Coronavirus: Are cruise ships really 'floating Petri dishes'?
The largest coronavirus outbreak outside mainland China is not in a country, but on a cruise ship.
It's been more than a week since the Diamond Princess went into lockdown, after a previous passenger tested positive for the virus after disembarking.
With almost 500 out of 3,700 people on board tested, 174 people have now tested positive for coronavirus. Those still on board are in quarantine for another week.
But it's not just the Diamond Princess.
On another cruise ship in Hong Kong, 3,600 passengers people were quarantined because of fears that people on board might have the virus.
They were only allowed to disembark after tests came back negative.

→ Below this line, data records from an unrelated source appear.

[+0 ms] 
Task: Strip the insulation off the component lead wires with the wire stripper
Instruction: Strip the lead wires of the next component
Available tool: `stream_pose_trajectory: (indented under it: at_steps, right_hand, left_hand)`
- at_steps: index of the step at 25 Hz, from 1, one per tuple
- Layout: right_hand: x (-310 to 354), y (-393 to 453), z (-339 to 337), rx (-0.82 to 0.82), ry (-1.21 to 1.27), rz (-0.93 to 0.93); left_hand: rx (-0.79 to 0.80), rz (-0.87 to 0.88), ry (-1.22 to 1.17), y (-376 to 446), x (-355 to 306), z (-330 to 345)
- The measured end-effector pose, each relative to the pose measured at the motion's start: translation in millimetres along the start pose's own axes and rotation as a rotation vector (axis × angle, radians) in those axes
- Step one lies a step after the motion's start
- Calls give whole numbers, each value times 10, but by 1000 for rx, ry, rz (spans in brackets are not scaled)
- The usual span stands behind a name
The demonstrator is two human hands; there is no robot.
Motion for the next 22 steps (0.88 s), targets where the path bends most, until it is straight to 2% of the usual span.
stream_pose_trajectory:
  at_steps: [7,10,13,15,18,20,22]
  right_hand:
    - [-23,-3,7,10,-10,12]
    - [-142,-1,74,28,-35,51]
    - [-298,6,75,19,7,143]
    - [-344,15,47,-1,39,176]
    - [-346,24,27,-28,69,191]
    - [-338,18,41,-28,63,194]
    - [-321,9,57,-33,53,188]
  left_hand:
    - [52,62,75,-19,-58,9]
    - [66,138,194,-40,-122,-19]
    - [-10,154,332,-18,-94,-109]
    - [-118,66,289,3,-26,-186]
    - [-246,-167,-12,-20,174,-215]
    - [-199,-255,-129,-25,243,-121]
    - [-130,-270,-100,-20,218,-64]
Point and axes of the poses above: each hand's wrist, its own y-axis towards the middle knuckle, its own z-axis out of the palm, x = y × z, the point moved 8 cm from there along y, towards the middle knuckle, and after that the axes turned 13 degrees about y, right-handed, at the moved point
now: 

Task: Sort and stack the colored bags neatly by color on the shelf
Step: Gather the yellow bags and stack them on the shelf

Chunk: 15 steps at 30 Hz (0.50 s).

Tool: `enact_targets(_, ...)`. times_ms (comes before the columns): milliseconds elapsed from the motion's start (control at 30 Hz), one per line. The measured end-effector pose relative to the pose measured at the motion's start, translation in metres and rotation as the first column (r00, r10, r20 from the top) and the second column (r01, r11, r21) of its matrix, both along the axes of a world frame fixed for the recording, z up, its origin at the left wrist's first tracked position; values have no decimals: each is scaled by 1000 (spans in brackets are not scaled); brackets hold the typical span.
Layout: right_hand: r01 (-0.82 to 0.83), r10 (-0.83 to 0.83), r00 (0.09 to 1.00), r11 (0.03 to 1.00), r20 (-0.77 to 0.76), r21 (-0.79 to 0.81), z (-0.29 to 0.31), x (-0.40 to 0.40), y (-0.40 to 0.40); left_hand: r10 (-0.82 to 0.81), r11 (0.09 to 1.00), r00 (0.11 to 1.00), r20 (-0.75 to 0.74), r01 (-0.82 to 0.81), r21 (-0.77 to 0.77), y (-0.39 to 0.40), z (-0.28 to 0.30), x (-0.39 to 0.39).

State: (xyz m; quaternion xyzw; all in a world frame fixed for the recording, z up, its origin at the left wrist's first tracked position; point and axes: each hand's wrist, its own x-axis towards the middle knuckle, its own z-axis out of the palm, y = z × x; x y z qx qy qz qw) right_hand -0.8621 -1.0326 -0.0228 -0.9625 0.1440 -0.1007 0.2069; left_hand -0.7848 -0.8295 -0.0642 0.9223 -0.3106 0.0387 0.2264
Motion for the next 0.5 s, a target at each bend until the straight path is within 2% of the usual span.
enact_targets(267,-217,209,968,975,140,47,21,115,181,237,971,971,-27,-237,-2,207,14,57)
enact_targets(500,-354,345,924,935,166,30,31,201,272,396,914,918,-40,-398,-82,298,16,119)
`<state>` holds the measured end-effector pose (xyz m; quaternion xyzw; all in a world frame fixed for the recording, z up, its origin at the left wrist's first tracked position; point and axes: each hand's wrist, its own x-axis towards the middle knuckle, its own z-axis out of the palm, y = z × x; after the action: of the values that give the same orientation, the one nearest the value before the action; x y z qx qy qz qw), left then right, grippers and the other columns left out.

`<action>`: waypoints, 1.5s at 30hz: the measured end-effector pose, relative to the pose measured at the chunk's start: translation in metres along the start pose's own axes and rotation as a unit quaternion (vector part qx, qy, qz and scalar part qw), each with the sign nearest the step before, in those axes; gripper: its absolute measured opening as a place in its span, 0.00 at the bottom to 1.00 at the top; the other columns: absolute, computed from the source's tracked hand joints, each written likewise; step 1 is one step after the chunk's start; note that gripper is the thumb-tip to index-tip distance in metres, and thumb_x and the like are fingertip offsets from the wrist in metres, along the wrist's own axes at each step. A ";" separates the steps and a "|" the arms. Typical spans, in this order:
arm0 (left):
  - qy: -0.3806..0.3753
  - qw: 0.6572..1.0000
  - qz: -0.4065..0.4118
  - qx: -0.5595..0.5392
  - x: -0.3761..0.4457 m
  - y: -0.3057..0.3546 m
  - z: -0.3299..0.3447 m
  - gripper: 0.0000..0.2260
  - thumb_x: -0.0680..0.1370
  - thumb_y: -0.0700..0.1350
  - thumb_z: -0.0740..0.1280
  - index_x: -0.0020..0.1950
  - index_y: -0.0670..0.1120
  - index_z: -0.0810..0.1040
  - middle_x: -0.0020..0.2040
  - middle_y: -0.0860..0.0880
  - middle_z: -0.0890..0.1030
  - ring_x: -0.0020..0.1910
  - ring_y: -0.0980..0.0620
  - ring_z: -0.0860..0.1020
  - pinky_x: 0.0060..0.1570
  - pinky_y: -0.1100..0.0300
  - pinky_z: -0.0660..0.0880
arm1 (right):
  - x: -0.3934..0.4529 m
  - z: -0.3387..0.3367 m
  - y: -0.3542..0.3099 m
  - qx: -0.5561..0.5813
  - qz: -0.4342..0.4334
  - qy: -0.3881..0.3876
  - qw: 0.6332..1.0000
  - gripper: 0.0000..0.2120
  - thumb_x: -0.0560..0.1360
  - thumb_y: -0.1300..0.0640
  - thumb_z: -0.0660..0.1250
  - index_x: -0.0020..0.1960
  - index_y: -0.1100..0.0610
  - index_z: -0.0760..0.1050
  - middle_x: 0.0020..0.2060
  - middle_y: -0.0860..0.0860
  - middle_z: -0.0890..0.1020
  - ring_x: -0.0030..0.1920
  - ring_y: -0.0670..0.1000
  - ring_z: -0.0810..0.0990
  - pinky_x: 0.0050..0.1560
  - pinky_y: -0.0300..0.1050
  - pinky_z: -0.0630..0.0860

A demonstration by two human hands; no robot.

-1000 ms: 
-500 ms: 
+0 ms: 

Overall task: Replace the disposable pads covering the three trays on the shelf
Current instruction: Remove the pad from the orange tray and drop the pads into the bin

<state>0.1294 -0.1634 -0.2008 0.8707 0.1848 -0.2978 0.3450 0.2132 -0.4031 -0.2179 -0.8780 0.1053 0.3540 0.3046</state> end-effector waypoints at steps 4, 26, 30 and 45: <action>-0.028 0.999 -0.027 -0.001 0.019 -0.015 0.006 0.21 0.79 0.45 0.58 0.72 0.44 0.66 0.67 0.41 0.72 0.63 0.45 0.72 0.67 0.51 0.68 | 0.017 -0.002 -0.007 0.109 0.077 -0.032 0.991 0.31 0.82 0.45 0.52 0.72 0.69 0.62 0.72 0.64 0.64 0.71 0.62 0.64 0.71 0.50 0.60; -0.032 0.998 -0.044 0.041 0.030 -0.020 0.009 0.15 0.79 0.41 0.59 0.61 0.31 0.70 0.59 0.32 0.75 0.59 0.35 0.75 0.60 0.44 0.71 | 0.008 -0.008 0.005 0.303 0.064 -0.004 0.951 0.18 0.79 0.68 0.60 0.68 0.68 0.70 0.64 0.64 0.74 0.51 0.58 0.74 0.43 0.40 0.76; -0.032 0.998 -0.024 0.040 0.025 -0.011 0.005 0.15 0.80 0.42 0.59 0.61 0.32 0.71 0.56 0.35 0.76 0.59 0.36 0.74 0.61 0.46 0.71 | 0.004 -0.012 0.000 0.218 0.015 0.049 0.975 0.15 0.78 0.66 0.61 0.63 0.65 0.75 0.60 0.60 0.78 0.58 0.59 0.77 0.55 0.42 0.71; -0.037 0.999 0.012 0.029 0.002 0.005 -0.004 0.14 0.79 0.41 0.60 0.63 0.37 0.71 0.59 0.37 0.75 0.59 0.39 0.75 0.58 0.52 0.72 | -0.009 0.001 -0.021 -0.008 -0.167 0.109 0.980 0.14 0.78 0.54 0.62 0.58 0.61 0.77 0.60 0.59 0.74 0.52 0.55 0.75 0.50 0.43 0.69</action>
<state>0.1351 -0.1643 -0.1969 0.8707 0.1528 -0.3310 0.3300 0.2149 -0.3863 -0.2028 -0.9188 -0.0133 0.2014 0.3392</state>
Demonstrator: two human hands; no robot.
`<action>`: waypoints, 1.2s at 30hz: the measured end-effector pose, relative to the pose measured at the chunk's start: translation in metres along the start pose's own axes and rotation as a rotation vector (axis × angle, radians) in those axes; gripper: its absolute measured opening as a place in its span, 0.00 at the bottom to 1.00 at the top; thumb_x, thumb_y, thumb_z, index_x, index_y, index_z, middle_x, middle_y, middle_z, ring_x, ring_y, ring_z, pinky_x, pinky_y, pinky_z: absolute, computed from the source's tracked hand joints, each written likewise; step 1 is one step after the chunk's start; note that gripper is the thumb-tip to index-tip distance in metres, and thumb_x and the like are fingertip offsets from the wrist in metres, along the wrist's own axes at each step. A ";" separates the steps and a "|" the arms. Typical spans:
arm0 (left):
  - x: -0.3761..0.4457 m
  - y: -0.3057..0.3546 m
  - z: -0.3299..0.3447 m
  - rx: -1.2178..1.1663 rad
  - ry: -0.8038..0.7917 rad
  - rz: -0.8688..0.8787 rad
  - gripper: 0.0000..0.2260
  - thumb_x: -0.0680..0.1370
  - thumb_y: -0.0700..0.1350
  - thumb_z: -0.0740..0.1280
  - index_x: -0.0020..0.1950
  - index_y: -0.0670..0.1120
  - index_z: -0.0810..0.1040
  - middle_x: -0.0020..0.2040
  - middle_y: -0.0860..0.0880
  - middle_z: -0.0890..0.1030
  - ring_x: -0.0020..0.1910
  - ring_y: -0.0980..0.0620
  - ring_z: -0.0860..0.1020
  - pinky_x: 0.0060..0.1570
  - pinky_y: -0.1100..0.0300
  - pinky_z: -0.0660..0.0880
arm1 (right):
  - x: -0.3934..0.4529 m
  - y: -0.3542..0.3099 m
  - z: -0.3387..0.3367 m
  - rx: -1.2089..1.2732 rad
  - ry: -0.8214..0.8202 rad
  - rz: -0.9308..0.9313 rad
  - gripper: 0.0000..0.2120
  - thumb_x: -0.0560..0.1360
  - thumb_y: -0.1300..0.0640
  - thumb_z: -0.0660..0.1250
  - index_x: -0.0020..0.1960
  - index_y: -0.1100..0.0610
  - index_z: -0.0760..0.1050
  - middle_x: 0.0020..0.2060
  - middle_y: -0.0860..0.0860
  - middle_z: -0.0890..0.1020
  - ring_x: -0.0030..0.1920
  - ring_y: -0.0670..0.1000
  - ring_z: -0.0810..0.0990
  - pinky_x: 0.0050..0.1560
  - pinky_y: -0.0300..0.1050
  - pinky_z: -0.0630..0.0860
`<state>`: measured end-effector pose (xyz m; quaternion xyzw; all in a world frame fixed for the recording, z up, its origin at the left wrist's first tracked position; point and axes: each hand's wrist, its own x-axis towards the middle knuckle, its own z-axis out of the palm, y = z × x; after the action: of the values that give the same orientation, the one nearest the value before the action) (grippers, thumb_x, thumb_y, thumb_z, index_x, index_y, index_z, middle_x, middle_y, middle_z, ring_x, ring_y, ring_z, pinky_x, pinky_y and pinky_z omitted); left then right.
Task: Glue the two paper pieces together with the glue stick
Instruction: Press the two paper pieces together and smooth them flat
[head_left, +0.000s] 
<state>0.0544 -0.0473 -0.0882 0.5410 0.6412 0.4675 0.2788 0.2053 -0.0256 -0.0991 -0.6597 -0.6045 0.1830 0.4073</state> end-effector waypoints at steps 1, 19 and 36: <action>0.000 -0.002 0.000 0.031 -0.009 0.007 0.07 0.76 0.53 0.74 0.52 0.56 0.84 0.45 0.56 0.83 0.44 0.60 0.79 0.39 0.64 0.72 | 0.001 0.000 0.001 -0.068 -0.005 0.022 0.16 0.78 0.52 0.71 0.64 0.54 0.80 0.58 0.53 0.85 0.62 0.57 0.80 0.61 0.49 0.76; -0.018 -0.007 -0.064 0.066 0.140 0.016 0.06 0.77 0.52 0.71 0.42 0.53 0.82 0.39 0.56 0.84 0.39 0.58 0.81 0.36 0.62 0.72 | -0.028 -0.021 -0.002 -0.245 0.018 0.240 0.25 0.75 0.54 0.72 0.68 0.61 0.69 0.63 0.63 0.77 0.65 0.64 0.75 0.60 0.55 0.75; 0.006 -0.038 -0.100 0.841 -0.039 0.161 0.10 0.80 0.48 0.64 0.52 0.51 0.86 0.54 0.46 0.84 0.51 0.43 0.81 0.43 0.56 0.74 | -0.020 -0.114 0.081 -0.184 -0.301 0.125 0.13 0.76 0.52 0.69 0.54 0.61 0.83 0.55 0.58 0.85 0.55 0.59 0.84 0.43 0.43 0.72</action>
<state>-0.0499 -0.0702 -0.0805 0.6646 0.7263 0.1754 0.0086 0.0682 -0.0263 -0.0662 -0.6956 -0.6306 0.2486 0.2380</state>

And a cruise ship carrying more than 1,450 passengers, which left Hong Kong on 1 February, was turned away from ports in Japan, Taiwan, Guam and the Philippines, despite having no infections on board. It has now been told it can dock in Cambodia.
Cruise ships have for years been referred to as "floating Petri dishes" - places ripe for the exchange of germs, and the spreading of illness.
But is the accusation true?
Do viruses spread more easily on cruise ships?
There is an increased risk of respiratory and gastrointestinal diseases on ships, says Prof Sanjaya Senanayake, an infectious diseases specialist at the Australian National University.
"In general, you've got passengers and crew members from different parts of the world mixing intimately and intensely for a short period of time," Dr Senanayake says.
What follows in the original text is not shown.